Slovak automobile designer (born 1973)

Jozef Kabaň (born 4 January 1973) is a Slovak automobile designer. He started his career as a designer at Volkswagen. In 2003 he moved to Audi as an exterior design assistant. In 2007 he advanced to the position of Chief of Exterior Design at Audi. He was exterior designer of the Volkswagen Lupo, SEAT Arosa, Bugatti Veyron and Škoda Octavia. He has been Chief of Exterior Design at Škoda Auto since 2008. In early 2017 he left Škoda for BMW to become its head of design replacing Karim Habib. In 2019 he changed position within BMW Group and headed design at its subsidiary Rolls-Royce Motor Cars. After half a year he decided to leave Rolls-Royce and BMW Group returning to VW in January 2020, this time for its main VW brand. In early 2023, Kabaň was dismissed from Volkswagen and replaced by Bentley designer Andreas Mindt after failing to impress VW's CEO.

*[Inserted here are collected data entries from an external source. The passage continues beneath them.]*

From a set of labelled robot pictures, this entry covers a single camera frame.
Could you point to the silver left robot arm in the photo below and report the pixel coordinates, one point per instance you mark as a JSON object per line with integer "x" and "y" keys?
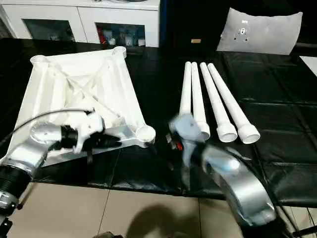
{"x": 27, "y": 153}

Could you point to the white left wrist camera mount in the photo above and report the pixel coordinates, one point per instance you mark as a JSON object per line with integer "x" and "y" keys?
{"x": 91, "y": 124}

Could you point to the white cabinet with glass doors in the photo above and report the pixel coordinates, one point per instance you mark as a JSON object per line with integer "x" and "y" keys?
{"x": 49, "y": 15}

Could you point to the white plastic table top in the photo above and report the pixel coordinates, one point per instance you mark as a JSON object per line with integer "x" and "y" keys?
{"x": 74, "y": 81}

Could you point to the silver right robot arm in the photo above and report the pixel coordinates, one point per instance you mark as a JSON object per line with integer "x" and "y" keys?
{"x": 242, "y": 183}

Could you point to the white plastic table leg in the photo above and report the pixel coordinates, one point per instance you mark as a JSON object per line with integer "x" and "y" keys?
{"x": 217, "y": 104}
{"x": 186, "y": 94}
{"x": 199, "y": 99}
{"x": 232, "y": 104}

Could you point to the white flat panel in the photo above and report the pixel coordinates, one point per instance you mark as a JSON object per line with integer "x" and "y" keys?
{"x": 309, "y": 63}

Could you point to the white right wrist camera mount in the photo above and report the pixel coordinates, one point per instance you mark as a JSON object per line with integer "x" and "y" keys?
{"x": 184, "y": 126}

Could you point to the black mat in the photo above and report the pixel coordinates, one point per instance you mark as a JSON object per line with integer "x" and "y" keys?
{"x": 272, "y": 161}

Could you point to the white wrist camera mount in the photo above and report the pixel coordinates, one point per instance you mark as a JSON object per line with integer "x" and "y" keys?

On April 22nd, 2024, MG Motor officially announced that Kabaň has joined the company as the Vice President of the Global Design Center.

== Education ==
Kabaň studied industrial design at the Academy of Fine Arts and Design located in Bratislava, Slovakia, starting from 1991. He graduated with a Master of Arts from the Royal College of Art, London, UK in 1997.